* Problem to solve *
Copy out once more, exactly, the line with "Please trace the outline of every instance of the person's" and all the lines after it, up to the last line of the data.

Records excerpted from a collection:
——————————

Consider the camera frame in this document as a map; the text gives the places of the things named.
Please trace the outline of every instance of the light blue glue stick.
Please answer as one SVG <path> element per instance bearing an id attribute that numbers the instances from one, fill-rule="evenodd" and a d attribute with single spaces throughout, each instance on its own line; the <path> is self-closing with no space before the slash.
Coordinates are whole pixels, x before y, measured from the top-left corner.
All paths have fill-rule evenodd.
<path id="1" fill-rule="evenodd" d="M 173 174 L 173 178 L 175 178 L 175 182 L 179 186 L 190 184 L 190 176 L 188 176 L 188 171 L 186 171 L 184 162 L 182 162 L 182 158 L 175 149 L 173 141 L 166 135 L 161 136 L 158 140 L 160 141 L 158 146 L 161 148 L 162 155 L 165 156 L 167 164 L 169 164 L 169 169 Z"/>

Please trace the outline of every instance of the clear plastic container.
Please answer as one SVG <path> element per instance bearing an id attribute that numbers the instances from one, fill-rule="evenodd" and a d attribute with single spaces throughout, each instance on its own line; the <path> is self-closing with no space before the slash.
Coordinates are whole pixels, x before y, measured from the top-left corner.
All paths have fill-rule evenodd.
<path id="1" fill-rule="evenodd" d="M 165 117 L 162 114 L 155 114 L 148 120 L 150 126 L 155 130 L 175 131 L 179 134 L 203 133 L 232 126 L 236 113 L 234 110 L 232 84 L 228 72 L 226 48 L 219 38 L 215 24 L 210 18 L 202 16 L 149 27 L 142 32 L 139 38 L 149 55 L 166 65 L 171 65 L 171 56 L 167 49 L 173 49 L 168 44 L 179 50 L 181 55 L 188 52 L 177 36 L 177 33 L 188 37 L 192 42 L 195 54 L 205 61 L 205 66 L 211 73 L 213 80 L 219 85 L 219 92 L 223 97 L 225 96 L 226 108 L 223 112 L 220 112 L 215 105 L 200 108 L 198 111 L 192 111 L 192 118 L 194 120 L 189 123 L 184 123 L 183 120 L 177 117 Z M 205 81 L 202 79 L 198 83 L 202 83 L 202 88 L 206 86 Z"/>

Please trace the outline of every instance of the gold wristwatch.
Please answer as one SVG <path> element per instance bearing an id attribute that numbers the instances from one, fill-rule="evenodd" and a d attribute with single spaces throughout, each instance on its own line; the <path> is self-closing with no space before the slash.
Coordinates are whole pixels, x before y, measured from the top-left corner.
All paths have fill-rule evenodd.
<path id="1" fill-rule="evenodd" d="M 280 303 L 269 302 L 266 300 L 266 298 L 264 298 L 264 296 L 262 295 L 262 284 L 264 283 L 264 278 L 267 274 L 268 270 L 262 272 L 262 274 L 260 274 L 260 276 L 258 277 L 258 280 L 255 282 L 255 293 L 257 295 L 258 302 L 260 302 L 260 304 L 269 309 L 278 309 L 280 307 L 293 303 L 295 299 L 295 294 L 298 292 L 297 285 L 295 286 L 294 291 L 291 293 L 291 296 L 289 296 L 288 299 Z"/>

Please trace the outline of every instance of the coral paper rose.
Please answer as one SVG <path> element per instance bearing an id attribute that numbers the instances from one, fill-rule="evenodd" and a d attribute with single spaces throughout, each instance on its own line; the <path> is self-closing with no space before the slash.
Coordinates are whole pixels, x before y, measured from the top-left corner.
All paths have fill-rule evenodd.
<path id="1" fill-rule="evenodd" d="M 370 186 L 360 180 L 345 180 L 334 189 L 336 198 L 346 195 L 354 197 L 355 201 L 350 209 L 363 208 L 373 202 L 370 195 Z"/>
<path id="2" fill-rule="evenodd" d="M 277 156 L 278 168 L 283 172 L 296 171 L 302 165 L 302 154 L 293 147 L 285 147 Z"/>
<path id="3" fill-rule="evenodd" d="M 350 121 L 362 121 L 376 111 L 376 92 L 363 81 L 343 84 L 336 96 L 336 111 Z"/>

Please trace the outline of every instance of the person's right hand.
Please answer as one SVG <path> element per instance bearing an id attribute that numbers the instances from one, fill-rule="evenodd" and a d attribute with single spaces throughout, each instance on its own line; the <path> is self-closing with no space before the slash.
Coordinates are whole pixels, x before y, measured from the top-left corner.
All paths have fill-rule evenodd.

——————————

* Exercise result *
Please trace the outline of every instance of the person's right hand.
Please answer as one SVG <path> element per instance bearing an id attribute that numbers the instances from one, fill-rule="evenodd" and a d attribute with single spaces throughout, each instance on its own line; the <path> is self-closing with no space before the slash.
Coordinates are whole pixels, x before y, measured from the top-left corner.
All paths have fill-rule evenodd.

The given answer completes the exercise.